Abstract

Remote sensing multispectral image compression encoder requires low complexity, high robust, and high performance because it usually works on the satellite where the resources, such as power, memory, and processing capacity, are limited. For multispectral images, the compression algorithms based on 3D transform (like 3D DWT, 3D DCT) are too complex to be implemented in space mission. In this paper, we proposed a compression algorithm based on distributed source coding (DSC) combined with image data compression (IDC) approach recommended by CCSDS for multispectral images, which has low complexity, high robust, and high performance. First, each band is sparsely represented by DWT to obtain wavelet coefficients. Then, the wavelet coefficients are encoded by bit plane encoder (BPE). Finally, the BPE is merged to the DSC strategy of Slepian-Wolf (SW) based on QC-LDPC by deep coupling way to remove the residual redundancy between the adjacent bands. A series of multispectral images is used to test our algorithm. Experimental results show that the proposed DSC combined with the CCSDS-IDC (DSC-CCSDS)-based algorithm has better compression performance than the traditional compression approaches.

1. Introduction

Remote sensing multispectral images are obtained by optical multispectral camera carried on the satellite imaging multiple contiguous narrow bands of the same objects [1, 2].

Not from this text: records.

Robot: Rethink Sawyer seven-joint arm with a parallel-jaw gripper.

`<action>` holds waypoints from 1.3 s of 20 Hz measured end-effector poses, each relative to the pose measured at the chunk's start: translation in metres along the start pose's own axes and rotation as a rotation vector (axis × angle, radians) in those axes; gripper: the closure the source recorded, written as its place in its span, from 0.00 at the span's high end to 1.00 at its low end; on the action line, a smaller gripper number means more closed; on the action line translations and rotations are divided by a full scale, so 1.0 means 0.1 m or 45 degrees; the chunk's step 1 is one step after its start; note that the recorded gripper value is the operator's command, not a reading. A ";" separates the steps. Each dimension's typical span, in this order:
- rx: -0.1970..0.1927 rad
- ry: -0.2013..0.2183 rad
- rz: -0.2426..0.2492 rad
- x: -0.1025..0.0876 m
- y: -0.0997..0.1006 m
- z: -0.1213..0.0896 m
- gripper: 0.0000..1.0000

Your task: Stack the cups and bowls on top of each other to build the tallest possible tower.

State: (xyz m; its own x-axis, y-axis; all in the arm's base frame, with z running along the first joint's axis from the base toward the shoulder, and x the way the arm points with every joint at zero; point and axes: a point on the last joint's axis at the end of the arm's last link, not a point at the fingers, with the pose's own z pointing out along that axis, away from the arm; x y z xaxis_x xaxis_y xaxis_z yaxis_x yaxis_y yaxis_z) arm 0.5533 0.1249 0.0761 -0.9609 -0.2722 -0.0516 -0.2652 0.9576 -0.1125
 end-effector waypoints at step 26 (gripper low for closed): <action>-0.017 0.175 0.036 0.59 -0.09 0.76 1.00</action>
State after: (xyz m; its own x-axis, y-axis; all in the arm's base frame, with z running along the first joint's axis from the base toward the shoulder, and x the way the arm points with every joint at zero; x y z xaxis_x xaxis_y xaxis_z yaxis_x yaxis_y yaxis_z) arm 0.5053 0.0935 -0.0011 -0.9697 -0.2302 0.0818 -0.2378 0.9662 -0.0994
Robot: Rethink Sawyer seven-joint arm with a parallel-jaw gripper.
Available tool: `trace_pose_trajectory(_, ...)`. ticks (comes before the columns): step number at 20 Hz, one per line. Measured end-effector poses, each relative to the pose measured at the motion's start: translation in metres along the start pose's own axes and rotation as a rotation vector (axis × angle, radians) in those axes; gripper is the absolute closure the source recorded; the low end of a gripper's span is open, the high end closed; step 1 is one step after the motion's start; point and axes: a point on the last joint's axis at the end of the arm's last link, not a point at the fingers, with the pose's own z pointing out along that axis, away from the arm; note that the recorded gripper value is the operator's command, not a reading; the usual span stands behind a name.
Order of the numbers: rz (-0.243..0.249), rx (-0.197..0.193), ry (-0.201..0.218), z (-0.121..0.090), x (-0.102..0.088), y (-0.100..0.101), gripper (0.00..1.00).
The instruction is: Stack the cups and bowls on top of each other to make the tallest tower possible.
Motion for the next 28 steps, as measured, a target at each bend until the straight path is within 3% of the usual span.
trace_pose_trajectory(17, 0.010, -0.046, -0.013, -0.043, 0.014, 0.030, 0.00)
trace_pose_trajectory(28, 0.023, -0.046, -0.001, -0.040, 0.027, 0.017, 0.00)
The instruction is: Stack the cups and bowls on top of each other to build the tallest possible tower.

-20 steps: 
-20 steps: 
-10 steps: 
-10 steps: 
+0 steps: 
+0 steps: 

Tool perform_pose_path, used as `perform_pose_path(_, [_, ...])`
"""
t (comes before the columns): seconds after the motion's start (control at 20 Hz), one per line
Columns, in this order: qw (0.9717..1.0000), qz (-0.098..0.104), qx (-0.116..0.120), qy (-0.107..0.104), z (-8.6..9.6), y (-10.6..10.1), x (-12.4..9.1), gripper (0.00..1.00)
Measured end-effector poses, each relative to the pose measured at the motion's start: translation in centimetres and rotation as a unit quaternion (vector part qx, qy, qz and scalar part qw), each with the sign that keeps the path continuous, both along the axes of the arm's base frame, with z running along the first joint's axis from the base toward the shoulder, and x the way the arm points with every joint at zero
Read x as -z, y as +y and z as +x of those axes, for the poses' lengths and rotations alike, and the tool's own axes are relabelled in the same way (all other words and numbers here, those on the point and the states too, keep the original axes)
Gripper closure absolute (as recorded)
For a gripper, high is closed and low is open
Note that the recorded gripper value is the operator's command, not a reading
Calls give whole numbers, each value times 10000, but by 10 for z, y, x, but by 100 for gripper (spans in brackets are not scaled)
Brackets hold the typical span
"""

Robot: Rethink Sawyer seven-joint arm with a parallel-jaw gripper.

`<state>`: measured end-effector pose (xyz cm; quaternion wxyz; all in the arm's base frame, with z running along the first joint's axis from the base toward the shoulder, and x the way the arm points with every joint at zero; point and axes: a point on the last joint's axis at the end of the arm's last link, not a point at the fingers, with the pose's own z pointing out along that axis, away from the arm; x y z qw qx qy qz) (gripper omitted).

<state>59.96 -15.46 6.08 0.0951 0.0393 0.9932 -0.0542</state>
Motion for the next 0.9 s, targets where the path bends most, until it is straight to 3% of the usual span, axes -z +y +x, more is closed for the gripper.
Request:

In general, there are dozens of bands to a few ones in the wavelength range from visible to near infrared spectrum, and the spectral resolution of multispectral is 0.1λ, such as multispectral images produced PLEIADES satellite, IKONOS satellite, and QuickBird satellite. They can obtain abundant spatial and spectral information of measured objects simultaneously. Multispectral imaging technique has been widely applied in many fields, like science research, airborne and airspace remote sensing, medical devices, environment monitoring, geological survey, agricultural monitoring, military applications, and so on [3, 4]. Another efficient method for collecting images of an object in a series of spectral windows is hyperspectral imaging. Hyperspectral images have narrower but more number of bands. Typical applications of hyperspectral imaging approach also appeared on science research, airborne and airspace remote sensing, and military reconnaissance [5, 6]. In general, hyperspectral images consist of more finely divided spectral channels than multispectral images. However, hyperspectral images have lower spatial resolution than multispectral images. Multispectral images can sometimes refer to a set of images taken at vastly different parts of the electromagnetic spectrum. In this paper, we mainly research how to compress multispectral images using an algorithm having low complexity, high robust, and high performance according to characteristics of multispectral images.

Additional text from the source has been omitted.